Pathways to Engineering
What Appalachian Offers You:
Students interested in a career in engineering have multiple pathways to pursue. Any of these options prepare students for future study in engineering at either an undergraduate or graduate level. Ultimately the best path is dependent on the individual student and their interests and goals. At Appalachian, the smaller class sizes and more personal attention faculty can provide our students is often the starting path to engineering that is attractive to students. Here are four possible options to help students navigate these choices:
- Master's Degree in Engineering Physics and the Accelerated Master’s Program at Appalachian: The Physics and Astronomy Department at Appalachian offers a master’s degree (MS) in Engineering Physics. This program combines automation, robotics, software engineering, electronics, electrical engineering, and instrumentation along with optics & microscopy into a degree where graduates have a 96.0% employment rate within 2 months of graduation, with an average starting salary of approximately $75,000/yr. Many of our undergraduates choose to enroll in this two-year program. High achieving undergraduates can finish this MS degree in one year after graduating with their undergraduate degree by enrolling in the Accelerated Master’s program their Junior year. The AA allows undergraduates to begin taking graduate level courses during their senior year which double count towards both a BS and MS degree. A GPA of 3.4 or above is required for admission into that program. For more information on these programs, please contact the graduate program director advisor, Dr. Michael Briley (email@example.com).
- Pre-Engineering then Transfer: Students may spend their first year (recommended) or two years at Appalachian in the physics and astronomy department, gathering the necessary general education and base science and math requirements, and then transfer to an ABET accredited engineering school to finish their undergraduate education. Students should follow the same list of courses as if they were pursuing an undergraduate degree in physics in the first year(s). Students are encouraged to research the university and program to which they want to transfer to be sure that the course work in these first years aligns best with their intended engineering program. For more information about this option, please contact the engineering school you wish to pursue and Carla Ramsdell, pre-engineering physics advisor at Appalachian (firstname.lastname@example.org).

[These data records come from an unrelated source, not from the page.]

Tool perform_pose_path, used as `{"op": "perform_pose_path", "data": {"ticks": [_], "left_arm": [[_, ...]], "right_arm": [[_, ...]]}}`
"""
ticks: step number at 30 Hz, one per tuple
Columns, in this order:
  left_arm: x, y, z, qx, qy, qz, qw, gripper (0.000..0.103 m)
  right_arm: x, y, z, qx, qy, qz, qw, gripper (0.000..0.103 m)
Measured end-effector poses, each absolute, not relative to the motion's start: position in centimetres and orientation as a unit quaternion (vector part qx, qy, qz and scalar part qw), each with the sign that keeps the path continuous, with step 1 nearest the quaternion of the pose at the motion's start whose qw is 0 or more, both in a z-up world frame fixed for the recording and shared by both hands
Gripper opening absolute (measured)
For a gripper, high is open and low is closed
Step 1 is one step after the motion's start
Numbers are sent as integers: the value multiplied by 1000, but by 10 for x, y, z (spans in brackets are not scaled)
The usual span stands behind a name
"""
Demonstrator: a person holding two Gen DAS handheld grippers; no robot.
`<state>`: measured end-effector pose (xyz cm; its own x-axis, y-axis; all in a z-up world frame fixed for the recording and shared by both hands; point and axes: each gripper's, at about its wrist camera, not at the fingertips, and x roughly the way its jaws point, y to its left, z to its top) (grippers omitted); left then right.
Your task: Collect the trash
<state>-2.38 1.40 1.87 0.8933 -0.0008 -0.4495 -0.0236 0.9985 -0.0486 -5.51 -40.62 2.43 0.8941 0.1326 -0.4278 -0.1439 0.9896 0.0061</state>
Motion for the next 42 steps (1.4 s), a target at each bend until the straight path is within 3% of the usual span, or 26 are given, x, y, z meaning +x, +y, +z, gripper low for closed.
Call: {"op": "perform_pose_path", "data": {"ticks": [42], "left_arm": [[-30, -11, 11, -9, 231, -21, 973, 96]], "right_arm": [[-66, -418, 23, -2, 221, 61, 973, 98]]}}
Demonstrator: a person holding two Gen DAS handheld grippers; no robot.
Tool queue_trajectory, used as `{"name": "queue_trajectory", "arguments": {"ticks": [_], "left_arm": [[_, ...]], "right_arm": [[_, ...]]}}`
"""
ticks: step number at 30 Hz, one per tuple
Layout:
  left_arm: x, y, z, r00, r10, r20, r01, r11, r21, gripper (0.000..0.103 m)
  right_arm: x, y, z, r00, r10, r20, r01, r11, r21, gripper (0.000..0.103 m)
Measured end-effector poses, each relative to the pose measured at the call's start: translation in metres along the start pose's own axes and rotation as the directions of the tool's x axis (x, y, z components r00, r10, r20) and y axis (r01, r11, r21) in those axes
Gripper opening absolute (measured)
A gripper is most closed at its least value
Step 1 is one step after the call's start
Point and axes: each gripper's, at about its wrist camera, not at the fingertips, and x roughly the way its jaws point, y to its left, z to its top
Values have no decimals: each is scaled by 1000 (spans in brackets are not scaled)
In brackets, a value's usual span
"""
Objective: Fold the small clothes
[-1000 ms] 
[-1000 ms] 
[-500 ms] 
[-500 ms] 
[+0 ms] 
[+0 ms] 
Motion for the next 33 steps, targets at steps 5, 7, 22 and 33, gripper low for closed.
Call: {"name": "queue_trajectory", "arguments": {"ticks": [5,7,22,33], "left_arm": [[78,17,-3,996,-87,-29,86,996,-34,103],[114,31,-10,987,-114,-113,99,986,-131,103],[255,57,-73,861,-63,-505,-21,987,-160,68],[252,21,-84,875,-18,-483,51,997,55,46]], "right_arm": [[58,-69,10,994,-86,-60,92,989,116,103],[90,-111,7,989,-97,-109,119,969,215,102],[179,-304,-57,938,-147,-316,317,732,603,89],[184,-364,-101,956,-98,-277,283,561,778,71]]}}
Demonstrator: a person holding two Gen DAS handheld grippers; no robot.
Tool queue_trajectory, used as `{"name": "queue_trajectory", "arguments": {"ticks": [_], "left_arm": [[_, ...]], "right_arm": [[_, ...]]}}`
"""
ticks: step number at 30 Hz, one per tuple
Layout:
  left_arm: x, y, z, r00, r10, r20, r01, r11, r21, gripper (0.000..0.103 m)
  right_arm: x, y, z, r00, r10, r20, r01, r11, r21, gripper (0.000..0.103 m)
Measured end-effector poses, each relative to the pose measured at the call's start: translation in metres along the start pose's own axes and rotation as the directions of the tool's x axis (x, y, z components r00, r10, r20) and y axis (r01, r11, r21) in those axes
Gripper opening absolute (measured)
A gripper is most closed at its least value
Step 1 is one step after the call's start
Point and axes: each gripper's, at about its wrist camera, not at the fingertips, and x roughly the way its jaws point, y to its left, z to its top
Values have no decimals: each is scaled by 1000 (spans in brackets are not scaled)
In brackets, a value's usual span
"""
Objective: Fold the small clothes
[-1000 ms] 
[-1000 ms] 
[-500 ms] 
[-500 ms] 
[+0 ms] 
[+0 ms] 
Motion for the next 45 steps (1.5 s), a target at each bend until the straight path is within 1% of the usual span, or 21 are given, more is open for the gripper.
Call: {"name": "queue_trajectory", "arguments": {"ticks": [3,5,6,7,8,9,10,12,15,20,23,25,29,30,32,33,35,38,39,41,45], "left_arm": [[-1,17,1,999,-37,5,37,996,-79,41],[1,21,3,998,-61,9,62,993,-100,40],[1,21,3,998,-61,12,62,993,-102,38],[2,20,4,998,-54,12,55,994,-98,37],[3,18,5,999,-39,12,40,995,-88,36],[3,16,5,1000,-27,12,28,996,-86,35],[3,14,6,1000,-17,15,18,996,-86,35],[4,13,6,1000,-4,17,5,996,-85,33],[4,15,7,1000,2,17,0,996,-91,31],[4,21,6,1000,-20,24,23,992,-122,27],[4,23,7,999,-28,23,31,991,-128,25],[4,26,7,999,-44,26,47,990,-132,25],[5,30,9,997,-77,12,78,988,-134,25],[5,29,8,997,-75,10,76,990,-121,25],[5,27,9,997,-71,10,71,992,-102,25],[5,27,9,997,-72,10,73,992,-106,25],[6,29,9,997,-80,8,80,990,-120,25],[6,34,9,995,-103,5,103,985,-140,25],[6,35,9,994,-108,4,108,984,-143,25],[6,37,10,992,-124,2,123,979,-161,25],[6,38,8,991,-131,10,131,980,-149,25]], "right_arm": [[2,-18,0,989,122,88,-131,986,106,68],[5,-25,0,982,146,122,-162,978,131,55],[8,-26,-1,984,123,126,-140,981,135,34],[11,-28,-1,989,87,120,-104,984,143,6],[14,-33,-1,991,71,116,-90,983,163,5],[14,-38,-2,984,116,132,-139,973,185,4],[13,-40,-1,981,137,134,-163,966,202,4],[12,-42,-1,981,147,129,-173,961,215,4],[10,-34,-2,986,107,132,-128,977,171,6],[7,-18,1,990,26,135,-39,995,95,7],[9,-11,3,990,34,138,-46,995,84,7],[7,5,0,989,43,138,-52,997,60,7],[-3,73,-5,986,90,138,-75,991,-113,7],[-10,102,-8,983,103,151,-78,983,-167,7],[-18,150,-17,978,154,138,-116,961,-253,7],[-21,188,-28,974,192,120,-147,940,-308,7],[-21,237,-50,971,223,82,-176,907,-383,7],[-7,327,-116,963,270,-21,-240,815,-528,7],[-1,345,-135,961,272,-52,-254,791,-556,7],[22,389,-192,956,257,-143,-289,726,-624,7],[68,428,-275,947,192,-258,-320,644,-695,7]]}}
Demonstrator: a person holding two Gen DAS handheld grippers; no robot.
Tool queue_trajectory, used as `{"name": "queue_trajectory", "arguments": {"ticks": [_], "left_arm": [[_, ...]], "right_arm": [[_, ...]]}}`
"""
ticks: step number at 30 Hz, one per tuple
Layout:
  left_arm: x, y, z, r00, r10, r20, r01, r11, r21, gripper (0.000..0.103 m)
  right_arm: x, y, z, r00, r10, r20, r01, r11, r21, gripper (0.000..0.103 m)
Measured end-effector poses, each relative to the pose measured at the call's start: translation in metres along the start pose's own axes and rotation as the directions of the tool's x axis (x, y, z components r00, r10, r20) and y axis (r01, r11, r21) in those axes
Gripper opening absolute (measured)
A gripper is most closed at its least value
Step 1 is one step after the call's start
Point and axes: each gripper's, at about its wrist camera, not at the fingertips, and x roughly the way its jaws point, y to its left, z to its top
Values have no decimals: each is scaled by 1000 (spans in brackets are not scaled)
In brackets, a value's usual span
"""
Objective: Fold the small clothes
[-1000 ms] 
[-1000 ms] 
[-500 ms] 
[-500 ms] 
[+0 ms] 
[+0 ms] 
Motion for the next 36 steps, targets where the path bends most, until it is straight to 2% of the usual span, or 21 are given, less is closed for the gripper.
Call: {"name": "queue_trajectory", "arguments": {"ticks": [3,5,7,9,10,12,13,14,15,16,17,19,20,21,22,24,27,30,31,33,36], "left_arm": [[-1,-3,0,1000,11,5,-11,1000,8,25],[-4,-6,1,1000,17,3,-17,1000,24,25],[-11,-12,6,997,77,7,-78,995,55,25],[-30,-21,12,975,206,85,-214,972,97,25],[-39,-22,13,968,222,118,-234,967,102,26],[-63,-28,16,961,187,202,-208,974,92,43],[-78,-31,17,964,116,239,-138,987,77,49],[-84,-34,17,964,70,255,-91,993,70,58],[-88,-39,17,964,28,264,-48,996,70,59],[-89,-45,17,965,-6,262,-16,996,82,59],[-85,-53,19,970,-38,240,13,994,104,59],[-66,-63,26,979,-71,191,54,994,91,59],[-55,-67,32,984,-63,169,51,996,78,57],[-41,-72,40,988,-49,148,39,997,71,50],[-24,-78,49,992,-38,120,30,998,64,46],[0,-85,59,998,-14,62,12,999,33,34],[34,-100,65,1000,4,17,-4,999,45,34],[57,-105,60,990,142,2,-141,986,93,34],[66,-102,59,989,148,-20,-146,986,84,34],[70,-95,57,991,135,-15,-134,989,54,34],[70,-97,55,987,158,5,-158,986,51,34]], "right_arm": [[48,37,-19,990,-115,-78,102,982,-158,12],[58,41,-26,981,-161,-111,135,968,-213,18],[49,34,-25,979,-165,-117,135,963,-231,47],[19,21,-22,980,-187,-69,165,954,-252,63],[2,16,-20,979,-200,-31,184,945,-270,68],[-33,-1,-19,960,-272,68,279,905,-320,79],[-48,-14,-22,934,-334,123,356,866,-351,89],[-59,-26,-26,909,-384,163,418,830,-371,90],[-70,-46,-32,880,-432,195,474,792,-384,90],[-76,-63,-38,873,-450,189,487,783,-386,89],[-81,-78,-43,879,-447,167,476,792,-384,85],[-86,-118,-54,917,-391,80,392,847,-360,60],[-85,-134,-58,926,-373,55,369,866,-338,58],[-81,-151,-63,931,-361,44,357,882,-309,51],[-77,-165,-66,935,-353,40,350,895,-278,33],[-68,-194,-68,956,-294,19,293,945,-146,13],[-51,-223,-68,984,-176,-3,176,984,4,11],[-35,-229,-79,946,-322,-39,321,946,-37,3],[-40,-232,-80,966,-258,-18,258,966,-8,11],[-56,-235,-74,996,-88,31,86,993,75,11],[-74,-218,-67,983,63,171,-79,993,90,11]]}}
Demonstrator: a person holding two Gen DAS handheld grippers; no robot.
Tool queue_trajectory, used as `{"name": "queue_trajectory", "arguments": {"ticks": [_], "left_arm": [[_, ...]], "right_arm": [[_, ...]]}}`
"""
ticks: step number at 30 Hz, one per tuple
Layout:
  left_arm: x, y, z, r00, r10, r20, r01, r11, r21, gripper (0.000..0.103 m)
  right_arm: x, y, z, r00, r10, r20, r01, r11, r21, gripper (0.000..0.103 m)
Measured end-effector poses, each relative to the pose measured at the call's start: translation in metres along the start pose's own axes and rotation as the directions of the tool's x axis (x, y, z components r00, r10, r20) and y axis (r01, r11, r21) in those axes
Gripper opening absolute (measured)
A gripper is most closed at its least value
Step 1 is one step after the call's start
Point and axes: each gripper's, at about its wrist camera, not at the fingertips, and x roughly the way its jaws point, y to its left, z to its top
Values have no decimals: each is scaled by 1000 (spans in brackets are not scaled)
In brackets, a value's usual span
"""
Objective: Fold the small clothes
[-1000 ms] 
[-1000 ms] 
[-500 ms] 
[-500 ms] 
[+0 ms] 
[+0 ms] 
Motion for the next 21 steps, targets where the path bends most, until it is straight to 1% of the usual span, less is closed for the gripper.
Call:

- BS in Physics / Engineering Grad School: Students who graduate with a bachelor’s degree in physics at Appalachian can apply for admission to an engineering graduate program (MS or PhD). This option has the advantage of allowing students to obtain their undergraduate degree at Appalachian where class sizes are often smaller and faculty can provide more personalized attention than most engineering programs. This often leads to undergraduate research opportunities as well as close relationships with their undergraduate faculty. Also, these students tend to have a firm understanding of the fundamental science that is the basis of all engineering which can benefit them for their careers. Once accepted to an engineering graduate program, students might be required to take a few undergraduate engineering prerequisite courses. Students are encouraged to meet with the directors of these programs that are of interest to them to better understand these requirements. Our alumni have been accepted to engineering programs around the country, including programs at NC State, UNC – Charlotte, Stanford, Georgia Tech, and Duke. For more information about this option, please contact the engineering school you wish to pursue and/or your physics advisor.
Suggested Course Notes:
Important Beginning Courses
It is crucial that all intended majors be enrolled in a physics class their first semester to stay on track. Appalachian physics majors can take either the PHY 1150/1151 or PHY 1103/1104 sequence to graduate.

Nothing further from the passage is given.